Pada umumnya, negara bagian dari suatu negara federal tidak mempunyai wewenang mengadakan perjanjian internasional. Walaupun demikian, ada kalanya negara bagian demikian diberi wewenang oleh konstitusi federal negara yang bersangkutan mengadakan perjanjian Internasional, dan memang mengadakannya. Contoh hal yang demikian ialah negara Byelo-Russian Sovyet Republic dan Ukraina Sovyet Republic yang turut serta dalam perundingan dalam Konferensi Jenewa tahun 1958 mengenai Hukum Laut sebagai peserta yang berdiri sendiri dan terpisah dari Uni Sovyet (USSR) yang juga menghadiri konferensi tersebut sebagai peserta.
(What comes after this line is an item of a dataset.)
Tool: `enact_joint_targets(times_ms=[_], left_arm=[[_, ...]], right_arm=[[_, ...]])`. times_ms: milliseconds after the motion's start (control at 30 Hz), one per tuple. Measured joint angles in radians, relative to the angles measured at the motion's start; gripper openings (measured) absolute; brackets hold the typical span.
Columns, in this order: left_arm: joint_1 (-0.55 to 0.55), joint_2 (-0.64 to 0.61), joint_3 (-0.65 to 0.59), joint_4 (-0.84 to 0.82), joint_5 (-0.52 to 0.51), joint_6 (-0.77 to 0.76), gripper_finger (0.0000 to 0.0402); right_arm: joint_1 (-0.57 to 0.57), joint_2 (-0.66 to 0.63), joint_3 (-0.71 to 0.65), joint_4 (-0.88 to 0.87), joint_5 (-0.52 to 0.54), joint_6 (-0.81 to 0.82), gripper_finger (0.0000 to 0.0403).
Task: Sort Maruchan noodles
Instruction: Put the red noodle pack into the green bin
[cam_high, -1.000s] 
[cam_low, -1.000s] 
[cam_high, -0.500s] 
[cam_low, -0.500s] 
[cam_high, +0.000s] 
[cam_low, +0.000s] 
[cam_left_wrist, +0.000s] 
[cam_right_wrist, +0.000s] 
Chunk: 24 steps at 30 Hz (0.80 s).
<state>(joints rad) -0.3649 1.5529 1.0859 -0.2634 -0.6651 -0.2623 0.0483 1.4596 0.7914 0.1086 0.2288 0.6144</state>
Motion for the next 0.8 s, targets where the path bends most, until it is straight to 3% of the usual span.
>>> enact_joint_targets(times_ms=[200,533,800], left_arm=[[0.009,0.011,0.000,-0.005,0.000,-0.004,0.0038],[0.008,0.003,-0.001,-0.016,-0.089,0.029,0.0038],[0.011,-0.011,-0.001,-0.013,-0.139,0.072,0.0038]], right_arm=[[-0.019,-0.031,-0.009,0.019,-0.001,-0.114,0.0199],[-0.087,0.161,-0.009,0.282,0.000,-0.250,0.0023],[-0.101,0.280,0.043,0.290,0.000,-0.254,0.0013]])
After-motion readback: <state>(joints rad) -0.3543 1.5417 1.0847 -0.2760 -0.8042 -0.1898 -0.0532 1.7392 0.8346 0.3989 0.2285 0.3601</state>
Kedua negara bagian dari federasi Uni Sovyet tersebut menandatangani Konvensi-konvensi Jenewa mengenai hukum iaut sebagai negara terpisah dari negara Uni Sovyet. Walaupun demikian, dapat dikatakan bahwa pada umumnya wewenang mengadakan perjanjian internasional (treaty making power) dalam suatu negara federal biasanya berada pada pemerintah federal.
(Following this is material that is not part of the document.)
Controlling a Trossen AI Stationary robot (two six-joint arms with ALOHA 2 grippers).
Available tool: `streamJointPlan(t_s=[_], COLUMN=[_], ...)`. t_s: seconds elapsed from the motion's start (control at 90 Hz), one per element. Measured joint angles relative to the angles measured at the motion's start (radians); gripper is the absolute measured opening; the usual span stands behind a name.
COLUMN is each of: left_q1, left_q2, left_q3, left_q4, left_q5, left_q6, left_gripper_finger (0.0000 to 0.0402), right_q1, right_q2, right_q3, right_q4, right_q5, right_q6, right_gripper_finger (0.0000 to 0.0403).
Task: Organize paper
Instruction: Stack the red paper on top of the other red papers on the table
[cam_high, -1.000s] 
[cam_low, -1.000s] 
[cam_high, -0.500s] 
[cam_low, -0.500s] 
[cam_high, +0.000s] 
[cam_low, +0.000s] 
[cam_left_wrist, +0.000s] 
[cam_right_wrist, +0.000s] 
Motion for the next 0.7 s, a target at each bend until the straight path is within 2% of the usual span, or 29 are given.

Persoalan siapakah yang dapat mewakili suatu negara dalam suatu perundingan internasional merupakan persoalan intern negara yang bersangkutan. Untuk menjaga agar tidak ada orang yang turut serta dalam satu konferensi internasional atas nama negara tanpa sebenarnya merupakan wakil yang sah dari negara itu, hukum internasional mengadakan ketentuan tentang kuasa penuh (full powers) yang harus dimiliki oleh orang-orang yang mewakili suatu negara dalam perundingan untuk mengadakan perjanjian internasional. Menurut ketentuan ini, seseorang hanya dapat dianggap mewakili suatu negara dengan sah sehingga dapat mensyahkan naskah suatu perjanjian internasional atas nama negara itu dan atau mengikat negara itu pada perjanjian apabila ia dapat menunjukkan surat kuasa penuh (full powers, atau credentials) kecuali jika dari semula peserta konferensi sudah menentukan bahwa surat kuasa penuh demikian tidak diperlukan.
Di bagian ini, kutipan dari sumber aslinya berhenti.